DIRECTIONS ▸ Examine the material below. Gather every line in which the string "robot" appears.

RECORDS TO USE ▸
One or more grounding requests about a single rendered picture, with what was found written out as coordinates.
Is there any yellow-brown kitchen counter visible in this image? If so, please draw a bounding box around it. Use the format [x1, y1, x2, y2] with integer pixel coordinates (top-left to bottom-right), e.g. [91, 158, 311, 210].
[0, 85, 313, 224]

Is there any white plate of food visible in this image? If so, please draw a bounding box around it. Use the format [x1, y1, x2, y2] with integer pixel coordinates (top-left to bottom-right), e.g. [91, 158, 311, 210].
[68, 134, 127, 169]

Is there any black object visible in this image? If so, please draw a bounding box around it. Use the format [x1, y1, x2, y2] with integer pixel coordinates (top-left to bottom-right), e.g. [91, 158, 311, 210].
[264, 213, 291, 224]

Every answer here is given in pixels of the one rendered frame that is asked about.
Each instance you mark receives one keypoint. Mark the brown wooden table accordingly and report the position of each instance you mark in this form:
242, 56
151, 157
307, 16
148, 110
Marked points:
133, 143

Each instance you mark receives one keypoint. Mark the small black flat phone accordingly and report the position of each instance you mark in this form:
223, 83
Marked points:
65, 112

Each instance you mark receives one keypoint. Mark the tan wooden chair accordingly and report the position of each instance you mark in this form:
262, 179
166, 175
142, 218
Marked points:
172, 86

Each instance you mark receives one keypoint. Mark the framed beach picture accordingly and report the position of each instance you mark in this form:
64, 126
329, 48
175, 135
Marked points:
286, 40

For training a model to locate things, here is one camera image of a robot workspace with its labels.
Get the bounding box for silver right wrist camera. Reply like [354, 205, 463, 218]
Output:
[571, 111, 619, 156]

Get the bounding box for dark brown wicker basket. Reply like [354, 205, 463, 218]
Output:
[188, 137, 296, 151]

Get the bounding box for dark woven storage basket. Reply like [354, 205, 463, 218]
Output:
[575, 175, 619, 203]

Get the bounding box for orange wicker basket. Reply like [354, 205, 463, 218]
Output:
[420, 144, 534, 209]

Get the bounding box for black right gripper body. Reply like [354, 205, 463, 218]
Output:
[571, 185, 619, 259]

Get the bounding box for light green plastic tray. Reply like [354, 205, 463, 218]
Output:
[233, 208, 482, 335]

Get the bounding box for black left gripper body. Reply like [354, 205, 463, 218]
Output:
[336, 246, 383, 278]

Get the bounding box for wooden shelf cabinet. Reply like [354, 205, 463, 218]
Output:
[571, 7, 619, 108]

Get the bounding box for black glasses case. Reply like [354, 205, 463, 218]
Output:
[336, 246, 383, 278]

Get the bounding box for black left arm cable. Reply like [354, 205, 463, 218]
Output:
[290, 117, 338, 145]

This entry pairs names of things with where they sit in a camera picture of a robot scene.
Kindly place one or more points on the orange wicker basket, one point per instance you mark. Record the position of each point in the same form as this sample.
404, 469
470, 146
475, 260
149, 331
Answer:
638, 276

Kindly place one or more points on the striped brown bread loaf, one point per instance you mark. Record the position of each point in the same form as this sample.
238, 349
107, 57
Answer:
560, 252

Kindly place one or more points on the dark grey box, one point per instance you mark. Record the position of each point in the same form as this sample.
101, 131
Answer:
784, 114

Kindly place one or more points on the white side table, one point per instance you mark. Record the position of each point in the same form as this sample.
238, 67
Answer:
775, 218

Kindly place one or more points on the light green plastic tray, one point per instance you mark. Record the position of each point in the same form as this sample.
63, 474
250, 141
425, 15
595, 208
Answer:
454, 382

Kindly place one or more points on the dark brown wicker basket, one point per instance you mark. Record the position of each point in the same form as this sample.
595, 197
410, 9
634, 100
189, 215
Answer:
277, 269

RESPONSE TO THE TASK ▸
For training a model to locate things, here is one camera image of a robot workspace with its labels.
This entry pairs names of things with where they sit in a camera picture of a robot scene.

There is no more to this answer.